- [What the task requires]:
Pull out of the data below the stretch of lines bounded by the one containing "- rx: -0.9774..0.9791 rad" and the one containing "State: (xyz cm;", both bounds included, unchanged.

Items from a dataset
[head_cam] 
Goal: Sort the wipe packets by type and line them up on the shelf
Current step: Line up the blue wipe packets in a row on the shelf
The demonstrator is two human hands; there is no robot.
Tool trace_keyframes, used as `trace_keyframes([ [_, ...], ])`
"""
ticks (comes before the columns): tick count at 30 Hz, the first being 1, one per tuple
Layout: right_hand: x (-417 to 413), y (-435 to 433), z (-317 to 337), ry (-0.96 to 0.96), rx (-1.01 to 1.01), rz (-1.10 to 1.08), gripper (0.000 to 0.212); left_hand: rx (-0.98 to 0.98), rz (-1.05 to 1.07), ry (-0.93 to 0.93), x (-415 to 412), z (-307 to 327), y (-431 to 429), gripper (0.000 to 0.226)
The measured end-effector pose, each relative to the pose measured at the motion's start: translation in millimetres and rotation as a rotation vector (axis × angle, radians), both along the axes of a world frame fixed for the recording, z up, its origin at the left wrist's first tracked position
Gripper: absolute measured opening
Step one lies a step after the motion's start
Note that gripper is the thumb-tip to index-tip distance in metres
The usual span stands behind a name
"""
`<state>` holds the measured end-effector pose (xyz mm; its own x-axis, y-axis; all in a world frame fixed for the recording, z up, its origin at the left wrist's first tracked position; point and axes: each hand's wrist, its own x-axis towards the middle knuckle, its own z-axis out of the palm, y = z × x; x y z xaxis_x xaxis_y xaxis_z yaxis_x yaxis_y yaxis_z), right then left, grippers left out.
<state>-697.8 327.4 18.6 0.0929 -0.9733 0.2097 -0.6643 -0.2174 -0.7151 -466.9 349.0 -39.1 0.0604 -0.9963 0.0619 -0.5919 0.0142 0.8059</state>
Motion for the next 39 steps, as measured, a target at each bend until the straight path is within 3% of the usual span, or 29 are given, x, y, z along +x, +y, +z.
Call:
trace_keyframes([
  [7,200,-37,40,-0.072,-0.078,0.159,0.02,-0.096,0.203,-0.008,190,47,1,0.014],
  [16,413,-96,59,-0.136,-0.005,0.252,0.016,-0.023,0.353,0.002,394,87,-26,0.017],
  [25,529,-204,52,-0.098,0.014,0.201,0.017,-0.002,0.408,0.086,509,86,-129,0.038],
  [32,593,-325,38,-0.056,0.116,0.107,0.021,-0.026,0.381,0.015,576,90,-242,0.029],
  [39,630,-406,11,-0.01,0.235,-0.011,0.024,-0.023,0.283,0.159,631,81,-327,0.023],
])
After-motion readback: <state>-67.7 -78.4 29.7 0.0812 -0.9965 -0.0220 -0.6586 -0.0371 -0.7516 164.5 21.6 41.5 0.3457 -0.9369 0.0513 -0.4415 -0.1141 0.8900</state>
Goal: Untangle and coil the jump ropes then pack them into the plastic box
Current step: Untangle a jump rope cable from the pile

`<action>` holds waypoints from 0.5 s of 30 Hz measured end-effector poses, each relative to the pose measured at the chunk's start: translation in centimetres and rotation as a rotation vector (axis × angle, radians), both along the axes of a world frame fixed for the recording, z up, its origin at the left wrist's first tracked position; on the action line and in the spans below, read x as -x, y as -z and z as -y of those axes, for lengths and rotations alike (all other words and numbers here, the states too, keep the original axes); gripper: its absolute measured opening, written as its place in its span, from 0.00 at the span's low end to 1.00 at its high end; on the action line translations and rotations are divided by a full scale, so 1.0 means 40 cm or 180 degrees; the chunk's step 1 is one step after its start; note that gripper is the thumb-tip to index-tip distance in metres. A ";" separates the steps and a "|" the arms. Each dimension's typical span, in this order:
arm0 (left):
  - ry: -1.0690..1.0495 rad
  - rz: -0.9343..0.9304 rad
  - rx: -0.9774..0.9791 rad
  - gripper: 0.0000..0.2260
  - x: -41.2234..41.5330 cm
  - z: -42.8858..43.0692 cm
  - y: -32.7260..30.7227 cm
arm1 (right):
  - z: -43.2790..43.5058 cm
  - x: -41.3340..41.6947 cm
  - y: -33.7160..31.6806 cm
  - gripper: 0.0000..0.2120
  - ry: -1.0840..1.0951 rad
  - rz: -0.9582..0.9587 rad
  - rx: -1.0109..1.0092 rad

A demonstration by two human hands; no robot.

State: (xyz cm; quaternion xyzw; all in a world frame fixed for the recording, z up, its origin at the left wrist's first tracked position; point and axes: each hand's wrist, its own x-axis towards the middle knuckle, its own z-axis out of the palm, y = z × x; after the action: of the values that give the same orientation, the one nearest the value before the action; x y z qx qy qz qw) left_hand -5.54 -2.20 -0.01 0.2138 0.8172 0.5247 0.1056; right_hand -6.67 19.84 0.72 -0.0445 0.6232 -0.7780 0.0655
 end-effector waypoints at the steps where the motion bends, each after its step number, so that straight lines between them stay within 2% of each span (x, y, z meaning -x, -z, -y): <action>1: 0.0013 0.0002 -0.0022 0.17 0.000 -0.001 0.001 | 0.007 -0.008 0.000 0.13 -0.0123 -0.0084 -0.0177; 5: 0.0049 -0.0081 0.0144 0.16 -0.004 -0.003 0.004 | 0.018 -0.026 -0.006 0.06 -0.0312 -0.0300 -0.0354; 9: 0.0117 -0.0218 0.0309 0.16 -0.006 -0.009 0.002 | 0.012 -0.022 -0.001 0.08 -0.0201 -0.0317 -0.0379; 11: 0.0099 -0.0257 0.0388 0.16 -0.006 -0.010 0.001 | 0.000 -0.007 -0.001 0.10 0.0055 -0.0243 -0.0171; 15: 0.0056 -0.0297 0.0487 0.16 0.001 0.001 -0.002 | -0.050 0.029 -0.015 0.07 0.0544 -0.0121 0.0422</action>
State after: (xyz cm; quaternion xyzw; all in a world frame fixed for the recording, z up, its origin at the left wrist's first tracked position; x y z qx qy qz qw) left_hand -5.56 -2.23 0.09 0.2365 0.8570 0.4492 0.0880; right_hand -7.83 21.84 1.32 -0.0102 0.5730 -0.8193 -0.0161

- [Finished exercise]:
  - rx: -0.9774..0.9791 rad
  - gripper: 0.0000..0.2260
  - x: -41.2234..41.5330 cm
  - z: -42.8858..43.0692 cm
  - y: -32.7260..30.7227 cm
arm1 (right):
  - z: -43.2790..43.5058 cm
  - x: -41.3340..41.6947 cm
  - y: -33.7160..31.6806 cm
  - gripper: 0.0000..0.2120
  - ry: -1.0840..1.0951 rad
  - rz: -0.9582..0.9587 rad
  - rx: -1.0109..1.0092 rad

A demonstration by two human hands; no robot.

State: (xyz cm; quaternion xyzw; all in a world frame fixed for the recording, z up, its origin at the left wrist's first tracked position; point and axes: each hand's wrist, its own x-axis towards the middle knuckle, its own z-axis out of the palm, y = z × x; after the action: of the values that give the same orientation, the one nearest the value before the action; x y z qx qy qz qw) left_hand -5.54 -2.20 -0.01 0.2138 0.8172 0.5247 0.1056; right_hand -6.67 19.84 0.72 -0.0445 0.6232 -0.7780 0.0655

There is nothing further to this exercise.